Look below for the line containing "on the left". Output it and each remaining line of the entries exactly, and nothing else.

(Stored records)
== Segment start ==
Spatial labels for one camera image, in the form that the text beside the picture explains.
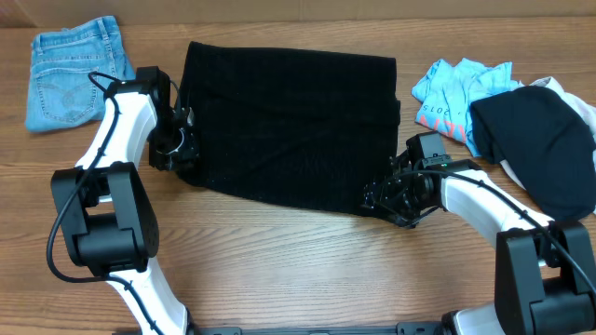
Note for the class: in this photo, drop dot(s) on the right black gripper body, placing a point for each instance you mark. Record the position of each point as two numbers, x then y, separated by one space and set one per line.
385 197

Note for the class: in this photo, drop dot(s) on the light blue printed t-shirt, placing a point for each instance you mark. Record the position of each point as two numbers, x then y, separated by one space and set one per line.
447 91

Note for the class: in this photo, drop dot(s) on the plain black cloth garment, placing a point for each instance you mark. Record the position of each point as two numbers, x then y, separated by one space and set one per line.
546 144

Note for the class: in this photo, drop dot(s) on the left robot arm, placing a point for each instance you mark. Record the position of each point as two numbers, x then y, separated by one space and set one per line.
103 211

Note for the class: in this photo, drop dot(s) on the white cloth garment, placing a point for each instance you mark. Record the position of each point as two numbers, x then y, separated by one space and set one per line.
585 111

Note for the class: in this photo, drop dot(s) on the folded blue denim jeans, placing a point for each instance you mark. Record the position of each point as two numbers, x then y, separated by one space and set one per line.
== Segment end ==
* **FINISHED EXERCISE**:
Note for the class: in this photo, drop dot(s) on the left robot arm, placing a point for each instance you mark. Record the position of each point as two numbers, x then y, separated by one space and set one per line.
103 211

Note for the class: in this photo, drop dot(s) on the white cloth garment, placing a point for each instance you mark. Record the position of each point as two numbers, x then y, separated by one space and set one per line.
585 111

Note for the class: in this photo, drop dot(s) on the folded blue denim jeans, placing a point for each instance you mark. Record the position of each point as two numbers, x then y, separated by one space and set one per line.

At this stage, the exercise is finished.